[Stored entries]
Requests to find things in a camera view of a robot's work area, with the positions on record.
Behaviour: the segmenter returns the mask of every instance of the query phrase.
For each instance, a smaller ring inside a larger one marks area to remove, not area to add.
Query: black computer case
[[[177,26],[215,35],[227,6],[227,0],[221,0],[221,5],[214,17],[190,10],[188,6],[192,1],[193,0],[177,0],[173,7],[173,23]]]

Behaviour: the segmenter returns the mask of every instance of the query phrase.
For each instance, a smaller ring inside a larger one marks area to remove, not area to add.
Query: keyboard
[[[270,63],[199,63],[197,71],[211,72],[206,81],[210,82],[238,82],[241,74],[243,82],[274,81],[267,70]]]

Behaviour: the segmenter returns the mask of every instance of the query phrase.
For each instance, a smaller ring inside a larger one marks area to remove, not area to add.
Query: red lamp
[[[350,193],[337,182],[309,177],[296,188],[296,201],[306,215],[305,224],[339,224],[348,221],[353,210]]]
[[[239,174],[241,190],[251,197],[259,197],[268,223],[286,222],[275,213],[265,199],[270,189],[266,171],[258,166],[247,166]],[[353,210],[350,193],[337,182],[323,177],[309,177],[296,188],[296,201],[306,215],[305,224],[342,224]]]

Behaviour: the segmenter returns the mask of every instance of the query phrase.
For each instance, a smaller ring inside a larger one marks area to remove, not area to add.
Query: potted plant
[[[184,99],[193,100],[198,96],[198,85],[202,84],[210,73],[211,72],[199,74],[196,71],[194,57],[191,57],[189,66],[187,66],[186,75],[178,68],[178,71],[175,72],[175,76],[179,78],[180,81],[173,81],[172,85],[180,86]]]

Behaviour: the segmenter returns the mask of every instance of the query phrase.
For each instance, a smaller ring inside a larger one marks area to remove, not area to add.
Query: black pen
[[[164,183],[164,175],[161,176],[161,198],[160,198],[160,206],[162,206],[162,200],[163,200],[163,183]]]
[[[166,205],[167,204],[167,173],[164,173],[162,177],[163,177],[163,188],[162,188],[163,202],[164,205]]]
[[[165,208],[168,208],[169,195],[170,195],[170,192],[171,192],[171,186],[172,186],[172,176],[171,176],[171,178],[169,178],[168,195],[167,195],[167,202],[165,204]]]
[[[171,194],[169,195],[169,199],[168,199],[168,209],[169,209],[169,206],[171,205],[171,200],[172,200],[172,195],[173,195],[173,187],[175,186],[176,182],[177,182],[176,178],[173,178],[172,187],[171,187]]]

## [Activity]
Every record, word for word, must be returned.

## [Response to the task]
Requests to find things in a camera view of a robot's work area, with the positions on record.
Behaviour: the segmenter returns the mask of every instance of the query phrase.
For each instance, a smaller ring inside a larger one marks area to remove, not area to add.
Query: black computer case
[[[177,26],[215,35],[227,6],[227,0],[221,0],[221,5],[214,17],[190,10],[188,6],[192,1],[193,0],[177,0],[173,7],[173,23]]]

Behaviour: the segmenter returns the mask of every instance of the query phrase.
For each instance, a smaller ring inside a larger one marks area to remove, not area to add.
Query: keyboard
[[[270,63],[199,63],[197,71],[211,72],[206,81],[210,82],[238,82],[241,74],[243,82],[274,81],[267,70]]]

Behaviour: the segmenter returns the mask of every instance of the query phrase.
For each instance, a smaller ring inside a larger one marks area to remove, not area to add.
Query: red lamp
[[[350,193],[337,182],[309,177],[296,188],[296,201],[306,215],[305,224],[339,224],[348,221],[353,210]]]
[[[239,174],[241,190],[251,197],[259,197],[268,223],[286,222],[275,213],[265,199],[270,189],[266,171],[258,166],[247,166]],[[353,210],[350,193],[337,182],[323,177],[309,177],[296,188],[296,201],[306,215],[305,224],[342,224]]]

Behaviour: the segmenter returns the mask of every instance of the query phrase.
For each instance, a smaller ring inside a larger one marks area to remove, not area to add.
Query: potted plant
[[[184,99],[193,100],[198,96],[198,85],[202,84],[210,73],[211,72],[199,74],[196,71],[194,57],[191,57],[189,66],[187,66],[186,75],[178,68],[178,71],[175,72],[175,76],[179,78],[180,81],[173,81],[172,85],[180,86]]]

Behaviour: the segmenter returns the mask of every instance of the query phrase.
For each instance, a smaller ring inside a larger one marks area to remove, not area to add.
Query: black pen
[[[164,183],[164,175],[161,176],[161,198],[160,198],[160,206],[162,206],[162,200],[163,200],[163,183]]]
[[[166,205],[167,204],[167,173],[164,173],[162,177],[163,177],[163,188],[162,188],[163,202],[164,205]]]
[[[165,208],[168,208],[169,195],[170,195],[170,192],[171,192],[171,186],[172,186],[172,176],[171,176],[171,178],[169,178],[168,195],[167,195],[167,202],[165,204]]]
[[[171,194],[169,195],[169,199],[168,199],[168,209],[169,209],[169,206],[171,205],[171,200],[172,200],[172,195],[173,195],[173,187],[175,186],[176,182],[177,182],[176,178],[173,178],[172,187],[171,187]]]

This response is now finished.